Spark/SparkCE Optical Joystick Sensor for JLF

Sweet put me up for three when they come out! Looking good keep it up!

Just want to say how much I also appreciate this and want to bump this.

i am excite!

The place fabbing the protos has their main CNC guy out on vacation, so the parts milling is dragging ass. Sorry about that.
Partly good/great news though. One of the pieces was done, specifically the one made to go on an original flash PCB. I have one here for me to test with thanks to someone trying hard to get this project off the ground. I popped off the original housing, put the new housing on in its place and threw it into the ST cabinet. As far as I can tell, it works absolutely swimmingly, and I’ll be leaving it in for a bit for those who come over to play to try out.

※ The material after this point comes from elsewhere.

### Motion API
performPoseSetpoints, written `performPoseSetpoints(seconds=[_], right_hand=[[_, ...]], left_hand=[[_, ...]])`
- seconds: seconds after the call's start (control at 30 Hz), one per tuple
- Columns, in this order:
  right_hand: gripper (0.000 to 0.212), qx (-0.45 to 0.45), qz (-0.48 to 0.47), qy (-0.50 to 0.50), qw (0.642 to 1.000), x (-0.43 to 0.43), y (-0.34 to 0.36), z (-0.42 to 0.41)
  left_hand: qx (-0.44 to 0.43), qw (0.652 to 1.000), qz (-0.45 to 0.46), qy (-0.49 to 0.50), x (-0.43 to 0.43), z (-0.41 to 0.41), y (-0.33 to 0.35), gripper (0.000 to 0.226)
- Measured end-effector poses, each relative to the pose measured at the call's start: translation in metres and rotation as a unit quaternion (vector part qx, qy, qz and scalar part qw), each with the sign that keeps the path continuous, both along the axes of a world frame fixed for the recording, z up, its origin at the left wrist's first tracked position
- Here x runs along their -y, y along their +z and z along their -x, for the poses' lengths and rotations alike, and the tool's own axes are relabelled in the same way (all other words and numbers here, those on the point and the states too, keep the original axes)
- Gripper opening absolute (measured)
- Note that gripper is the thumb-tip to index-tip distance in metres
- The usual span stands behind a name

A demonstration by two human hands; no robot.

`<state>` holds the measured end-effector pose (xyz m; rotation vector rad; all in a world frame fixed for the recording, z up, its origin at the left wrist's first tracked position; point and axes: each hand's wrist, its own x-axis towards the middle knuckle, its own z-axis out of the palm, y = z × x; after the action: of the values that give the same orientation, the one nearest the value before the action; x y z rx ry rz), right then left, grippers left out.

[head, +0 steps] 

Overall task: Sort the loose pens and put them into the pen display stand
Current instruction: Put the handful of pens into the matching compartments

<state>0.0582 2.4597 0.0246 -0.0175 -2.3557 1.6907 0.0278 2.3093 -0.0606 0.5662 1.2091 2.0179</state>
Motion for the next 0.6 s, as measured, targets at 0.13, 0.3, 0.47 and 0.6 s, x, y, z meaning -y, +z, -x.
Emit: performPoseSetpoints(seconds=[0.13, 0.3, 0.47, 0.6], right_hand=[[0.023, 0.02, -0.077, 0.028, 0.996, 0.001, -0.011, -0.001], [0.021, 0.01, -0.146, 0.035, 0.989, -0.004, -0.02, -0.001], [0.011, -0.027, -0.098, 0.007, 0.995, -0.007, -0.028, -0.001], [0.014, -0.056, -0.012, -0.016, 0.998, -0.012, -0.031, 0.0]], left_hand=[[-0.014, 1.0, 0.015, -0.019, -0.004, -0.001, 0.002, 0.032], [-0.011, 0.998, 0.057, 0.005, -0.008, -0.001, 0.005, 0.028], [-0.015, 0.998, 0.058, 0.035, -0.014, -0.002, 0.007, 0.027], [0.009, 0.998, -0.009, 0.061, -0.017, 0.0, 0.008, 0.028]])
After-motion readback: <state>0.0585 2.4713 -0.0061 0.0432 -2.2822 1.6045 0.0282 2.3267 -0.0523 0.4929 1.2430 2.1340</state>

What does this mean/why should you care? Because manipulating the pcb and the components in it is my game, and one I know well. THe housing stuff, notsomuch. But if I have a design that I know can and does work, then all that will need to be tweaked is the pcb and components stuff, if it needs tweaking at all. I can finally play to my strengths.

Gdlk. I’m glad you’re finally back in your element! I can’t wait for the FLASH to be done!
I was talking to gummowned and he said not to buy an ASCII so I could support your project… and thats what i’m gonna do!

Good stuff Toodles! Looks like it will be all downhill from here!

Can’t wait for pictures of it to be posted.

awesome news. time to sell my ascii stick so i can buy a couple of your units.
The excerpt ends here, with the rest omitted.